Four 1000×1500 Pinterest-ready PNGs for this exact scenario. Save them, then upload to Pinterest with this page as the destination URL for the SEO flywheel.

Pin this page

Rendering pins…

  • The Question

    The scenario as a big, scrollable question. Best for Google-search-style Pinterest browsing.

  • Honest Quote

    Pulls the honest-tone draft into a clean editorial pin. Most save-worthy for emotional searches.

  • Three Tones

    Side-by-side three tones. Reads as a 'compare' pin — high save rate.

  • 4-Line Rule

    Visualizes the universal thank/decline/reason/wish-them-well structure. Best for educational saves.

What to do (and avoid) for this specific scenario

  • A short, warm note is enough. You don't owe a casual friend a long explanation.
  • Skip the gift if you weren't planning to attend with a plus-one. Casual friend + non-attendance + no gift is socially fine.
  • You're allowed. Etiquette explicitly permits a reason-free decline.
  • If the couple presses for a reason later, "I'd rather not get into it — but we're thinking of you" is a complete and gracious answer.

The 4-line shape every good decline follows

Regardless of relationship or reason, every working decline hits these four beats in order:

  1. Thank. One sentence acknowledging the invitation.
  2. Decline.One sentence with the actual no. Don't bury it.
  3. Reason (optional). One sentence, concrete. Either specific enough to be believed or skipped entirely.
  4. Wish them well. One sentence aimed at the day itself.

The three drafts above use that shape. The differences between them are in word choice and register, not structure.

Make this yours

The samples above use placeholder names. Use the customize button below to swap them for the actual people involved — the generator will keep the relationship-appropriate register and just substitute the names.

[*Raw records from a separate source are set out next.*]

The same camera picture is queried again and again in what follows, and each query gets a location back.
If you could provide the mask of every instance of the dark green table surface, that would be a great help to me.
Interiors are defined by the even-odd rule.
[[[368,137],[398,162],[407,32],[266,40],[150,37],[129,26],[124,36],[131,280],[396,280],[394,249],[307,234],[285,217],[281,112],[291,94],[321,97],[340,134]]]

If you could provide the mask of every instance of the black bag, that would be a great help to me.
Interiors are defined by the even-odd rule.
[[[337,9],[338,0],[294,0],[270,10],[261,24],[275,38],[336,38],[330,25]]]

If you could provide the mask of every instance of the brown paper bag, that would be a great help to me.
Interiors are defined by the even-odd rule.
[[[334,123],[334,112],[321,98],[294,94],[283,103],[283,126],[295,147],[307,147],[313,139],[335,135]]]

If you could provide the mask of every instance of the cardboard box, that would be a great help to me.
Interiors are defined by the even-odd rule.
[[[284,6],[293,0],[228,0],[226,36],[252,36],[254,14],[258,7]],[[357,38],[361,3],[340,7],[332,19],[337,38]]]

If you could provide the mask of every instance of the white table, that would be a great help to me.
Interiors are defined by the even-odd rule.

Other casual friend / acquaintance decline scenarios

All 77 scenarios →

Frequently asked questions

Is it rude to decline a casual friend's wedding?
No. Wedding invitations carry an expected decline rate of 15–25%. Couples plan around it. The decline is the polite part; silence is the rude part.
Should I give a reason when the reason is prefer not to say?
Etiquette explicitly permits a reason-free decline. 'We won't be able to make it' is a complete message. If the couple presses, 'I'd rather not get into it — but we're thinking of you' is a complete and gracious second reply.
Should I send a gift even though I'm declining a casual friend's wedding?
Optional. A $25–50 registry item is generous; a handwritten card is sufficient. Casual friends don't expect non-attending gifts the way close friends do.
How soon should I send my decline?
Send your decline by the RSVP date on the invitation — typically 3–4 weeks before the wedding. If you missed the date, send it the day you realize. Late and warm always beats late and silent.
Can I decline by text or do I need a formal email?
Match the format the invitation came in. Text invite → text reply. Printed invite with reply card → mail the card. Printed invite arriving in the mail → email or written reply.

More from WedGenerator

Working with the Decline Generator? You'll probably want these too.